DATA SECTION:
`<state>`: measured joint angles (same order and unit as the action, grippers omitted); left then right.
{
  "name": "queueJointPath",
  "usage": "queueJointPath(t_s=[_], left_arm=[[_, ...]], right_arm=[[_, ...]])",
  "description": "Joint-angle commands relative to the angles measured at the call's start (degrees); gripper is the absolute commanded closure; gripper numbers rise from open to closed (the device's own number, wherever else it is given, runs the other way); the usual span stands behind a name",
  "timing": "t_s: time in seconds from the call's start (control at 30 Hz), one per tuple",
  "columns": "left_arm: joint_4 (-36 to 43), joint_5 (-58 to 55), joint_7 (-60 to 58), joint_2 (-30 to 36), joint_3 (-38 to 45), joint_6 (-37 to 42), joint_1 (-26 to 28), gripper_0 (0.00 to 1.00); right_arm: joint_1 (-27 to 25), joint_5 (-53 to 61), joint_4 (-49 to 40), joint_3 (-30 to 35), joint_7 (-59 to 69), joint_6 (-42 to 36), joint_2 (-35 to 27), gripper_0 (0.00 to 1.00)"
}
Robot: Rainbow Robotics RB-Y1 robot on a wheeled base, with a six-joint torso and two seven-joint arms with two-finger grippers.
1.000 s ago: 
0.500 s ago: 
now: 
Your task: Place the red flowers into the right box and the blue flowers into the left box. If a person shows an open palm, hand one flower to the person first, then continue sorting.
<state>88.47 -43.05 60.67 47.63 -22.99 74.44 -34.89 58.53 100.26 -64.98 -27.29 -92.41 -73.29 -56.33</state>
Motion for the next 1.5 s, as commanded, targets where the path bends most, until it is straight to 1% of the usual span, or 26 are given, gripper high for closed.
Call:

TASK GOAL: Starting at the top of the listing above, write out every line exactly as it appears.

SOLVED PROBLEM:
`<state>`: measured joint angles (same order and unit as the action, grippers omitted); left then right.
{
  "name": "queueJointPath",
  "usage": "queueJointPath(t_s=[_], left_arm=[[_, ...]], right_arm=[[_, ...]])",
  "description": "Joint-angle commands relative to the angles measured at the call's start (degrees); gripper is the absolute commanded closure; gripper numbers rise from open to closed (the device's own number, wherever else it is given, runs the other way); the usual span stands behind a name",
  "timing": "t_s: time in seconds from the call's start (control at 30 Hz), one per tuple",
  "columns": "left_arm: joint_4 (-36 to 43), joint_5 (-58 to 55), joint_7 (-60 to 58), joint_2 (-30 to 36), joint_3 (-38 to 45), joint_6 (-37 to 42), joint_1 (-26 to 28), gripper_0 (0.00 to 1.00); right_arm: joint_1 (-27 to 25), joint_5 (-53 to 61), joint_4 (-49 to 40), joint_3 (-30 to 35), joint_7 (-59 to 69), joint_6 (-42 to 36), joint_2 (-35 to 27), gripper_0 (0.00 to 1.00)"
}
Robot: Rainbow Robotics RB-Y1 robot on a wheeled base, with a six-joint torso and two seven-joint arms with two-finger grippers.
1.000 s ago: 
0.500 s ago: 
now: 
Your task: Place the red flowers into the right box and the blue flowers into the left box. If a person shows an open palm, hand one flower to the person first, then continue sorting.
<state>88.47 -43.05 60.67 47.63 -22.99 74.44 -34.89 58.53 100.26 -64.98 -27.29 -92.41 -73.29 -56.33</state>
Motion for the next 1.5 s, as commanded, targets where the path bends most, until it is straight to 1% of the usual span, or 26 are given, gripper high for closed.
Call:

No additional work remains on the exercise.